On Saturday morning, the mayor will attend a labor rally in the city of San Fernando, after which union members will fan out into Valley neighborhoods. Hahn plans to walk precincts in the Valley.

"We are running around a lot, stopping by a lot of the phone banks and other operations that are out there in our final days," Hahn said, "We are making a big push."

He predicted a healthy turnout Tuesday.

"This is a very important issue for Los Angeles, the future of the city," he said. "I think that will help bring more people out to vote."

However, Larry Levine of the anti-secession group One L.A., said some turnout predictions may be overly optimistic.
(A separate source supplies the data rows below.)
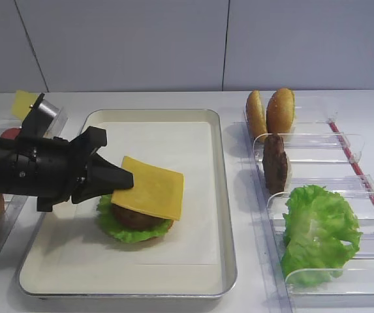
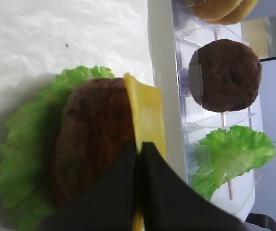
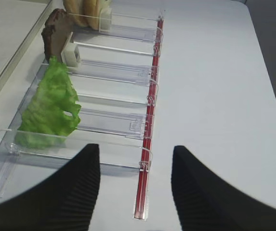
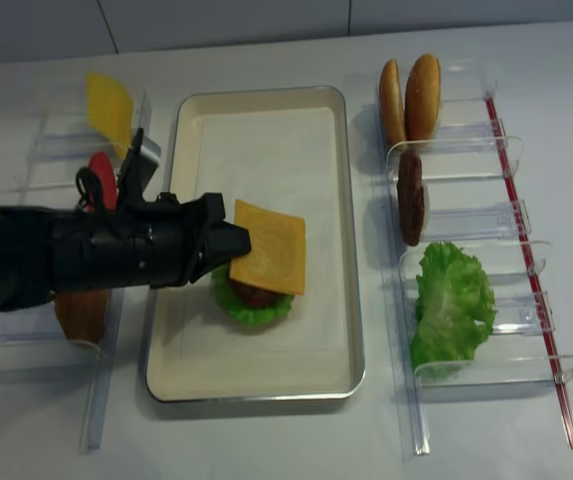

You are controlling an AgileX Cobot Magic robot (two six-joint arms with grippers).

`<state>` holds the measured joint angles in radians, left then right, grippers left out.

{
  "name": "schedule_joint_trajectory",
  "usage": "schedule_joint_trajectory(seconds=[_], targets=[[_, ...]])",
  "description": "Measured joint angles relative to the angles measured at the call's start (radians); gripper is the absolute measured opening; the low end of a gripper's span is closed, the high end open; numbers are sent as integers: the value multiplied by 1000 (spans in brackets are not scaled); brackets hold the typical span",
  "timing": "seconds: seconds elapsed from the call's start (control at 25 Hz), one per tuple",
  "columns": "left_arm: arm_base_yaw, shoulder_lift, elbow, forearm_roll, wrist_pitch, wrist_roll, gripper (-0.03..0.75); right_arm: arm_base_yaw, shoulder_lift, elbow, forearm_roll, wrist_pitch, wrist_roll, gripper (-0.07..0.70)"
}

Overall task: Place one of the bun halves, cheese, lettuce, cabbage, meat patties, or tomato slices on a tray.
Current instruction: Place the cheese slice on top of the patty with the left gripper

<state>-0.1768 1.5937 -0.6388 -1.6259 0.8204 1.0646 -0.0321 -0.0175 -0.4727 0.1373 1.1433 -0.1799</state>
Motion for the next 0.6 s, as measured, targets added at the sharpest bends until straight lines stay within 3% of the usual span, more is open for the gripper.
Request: schedule_joint_trajectory(seconds=[0.6], targets=[[1, -4, 0, 20, -42, -22, 8, 0, 0, 0, 0, 0, 1, 344]])
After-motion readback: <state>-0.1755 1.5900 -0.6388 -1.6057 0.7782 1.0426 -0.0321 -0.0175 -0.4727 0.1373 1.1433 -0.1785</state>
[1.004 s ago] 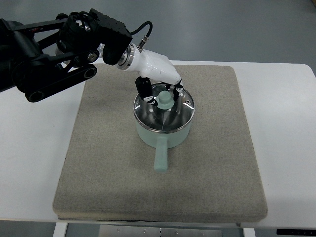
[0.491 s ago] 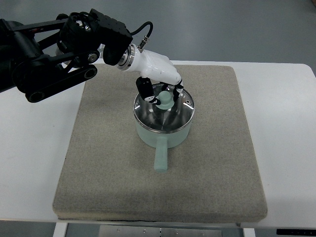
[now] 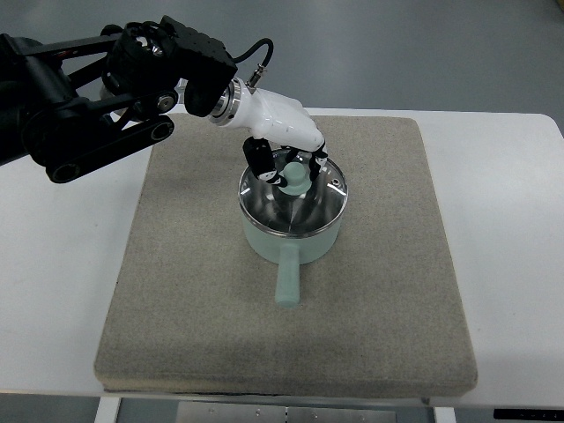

As of Thursday, 486,000 people in Los Angeles County had requested absentee ballots, down from 501,000 for the same period in 1998, Levine noted.

He also said the failure of the Valley secession campaign to meet its goals for fund-raising and volunteers may blunt turnout in the Valley.

Observers disagreed about which side would get a boost from a higher turnout.

Because secession is considered by some a conservative proposal, and conservative voters tend to go to the polls disproportionately, the breakup measures could "benefit slightly" from a low turnout, said Fernando Guerra, head of the Center for the Study of Los Angeles at Loyola Marymount University. But he also said a turnout of 60%-65% in Los Angeles would not surprise him.

Republican political strategist Allan Hoffenblum said secession supporters are more passionate than opponents, so they might turn out in greater numbers.

Hahn disagreed.

"I would think a higher turnout would help us keep the city together," he said.

"The voters who are going to come out for secession would come out anyway, whether it's high turnout or low turnout. A greater turnout would have more people who are sympathetic to the idea of keeping the city together."

Also Thursday, the American Civil Liberties Union of Southern California, which opposes secession, sent a letter to City Atty. Rocky Delgadillo voicing concern that secessionists were not given the same access as their opponents at an Oct. 5 public event held at the Convention Center.

At the event, a gathering of neighborhood council activists, anti-secessionists distributed literature from a table near the entrance, while secession supporters wanting to hand out fliers were told to leave.

The letter asked Delgadillo to respond by Nov. 4 with information on how the city will prevent such an incident from recurring.